Situação obriga a rever as licenças atribuídas às três entidades gestoras e a não falhar na fiscalização
Face a esta situação, e tendo em conta que existem atualmente três licenças atribuídas a entidades gestoras – Sociedade Ponto Verde, Novo Verde e Amb3E – a Zero defende que o Ministério do Ambiente tem que rever urgentemente as licenças para gestão de embalagens urbanas que emitiu, obrigando ao aumento das quantidades previstas para a reciclagem dos diferentes materiais, de forma a que estas sejam coerentes com esta nova realidade agora evidenciada. Também os organismos do Ministério do Ambiente devem exercer uma fiscalização mais assertiva, podendo até, em articulação com a Autoridade Tributária e Aduaneira, cruzar informação fiscal com os dados reportados dos fluxos de resíduos, no sentido de se conseguir aferir com maior rigor a atividade da gestão de embalagens em Portugal.

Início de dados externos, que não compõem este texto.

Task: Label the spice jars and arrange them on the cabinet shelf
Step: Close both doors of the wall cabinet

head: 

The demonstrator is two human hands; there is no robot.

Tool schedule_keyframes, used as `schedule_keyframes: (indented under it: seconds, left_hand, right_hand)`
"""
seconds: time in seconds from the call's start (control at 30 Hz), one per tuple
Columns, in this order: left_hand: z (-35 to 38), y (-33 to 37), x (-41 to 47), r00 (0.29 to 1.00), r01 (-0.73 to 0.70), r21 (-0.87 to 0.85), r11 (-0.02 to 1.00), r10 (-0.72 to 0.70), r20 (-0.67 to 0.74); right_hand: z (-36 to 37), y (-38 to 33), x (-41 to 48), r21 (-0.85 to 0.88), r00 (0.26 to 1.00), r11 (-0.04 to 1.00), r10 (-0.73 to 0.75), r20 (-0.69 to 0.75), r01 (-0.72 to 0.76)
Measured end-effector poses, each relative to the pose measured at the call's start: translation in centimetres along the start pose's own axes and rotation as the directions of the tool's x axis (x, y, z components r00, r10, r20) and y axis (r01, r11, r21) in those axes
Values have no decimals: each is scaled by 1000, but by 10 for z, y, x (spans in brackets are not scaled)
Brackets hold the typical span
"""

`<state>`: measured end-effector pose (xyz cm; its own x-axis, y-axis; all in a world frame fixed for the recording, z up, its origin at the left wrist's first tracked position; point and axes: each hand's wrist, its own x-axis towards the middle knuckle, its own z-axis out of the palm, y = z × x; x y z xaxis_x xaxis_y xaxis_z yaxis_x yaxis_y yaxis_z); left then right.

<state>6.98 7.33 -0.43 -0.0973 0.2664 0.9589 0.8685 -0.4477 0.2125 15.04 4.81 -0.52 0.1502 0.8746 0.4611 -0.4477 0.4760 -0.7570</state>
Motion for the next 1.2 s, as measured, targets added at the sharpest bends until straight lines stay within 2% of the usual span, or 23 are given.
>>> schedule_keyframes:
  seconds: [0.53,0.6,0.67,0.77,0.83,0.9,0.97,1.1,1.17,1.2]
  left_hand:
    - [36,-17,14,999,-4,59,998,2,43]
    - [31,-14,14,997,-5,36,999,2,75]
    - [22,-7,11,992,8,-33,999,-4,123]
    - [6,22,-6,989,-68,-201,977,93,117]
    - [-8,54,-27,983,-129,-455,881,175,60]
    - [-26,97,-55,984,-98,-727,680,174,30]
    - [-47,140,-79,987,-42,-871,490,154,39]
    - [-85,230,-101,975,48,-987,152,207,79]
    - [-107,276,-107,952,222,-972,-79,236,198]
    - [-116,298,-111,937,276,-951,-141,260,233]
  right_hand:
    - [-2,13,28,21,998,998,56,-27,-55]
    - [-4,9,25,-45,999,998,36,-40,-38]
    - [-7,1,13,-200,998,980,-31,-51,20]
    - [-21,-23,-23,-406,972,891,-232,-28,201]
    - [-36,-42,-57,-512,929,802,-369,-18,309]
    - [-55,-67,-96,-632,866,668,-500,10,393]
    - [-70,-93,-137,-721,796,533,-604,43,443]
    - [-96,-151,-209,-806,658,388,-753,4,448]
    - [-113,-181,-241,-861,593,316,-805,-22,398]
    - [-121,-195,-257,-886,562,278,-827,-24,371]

A associação afirma que já fez chegar à Secretaria de Estado do Ambiente e também à Inspeção-Geral da Agricultura, do Mar, do Ambiente e do Ordenamento do Território (IGAMAOT) um pedido para que estes factos sejam investigados e se criem instrumentos de fiscalização eficazes que contribuam para a moralização de um sistema que continua a permitir que alguns agentes económicos sem escrúpulos prevariquem com um mais que evidente à-vontade perante a incúria das autoridades ambientais.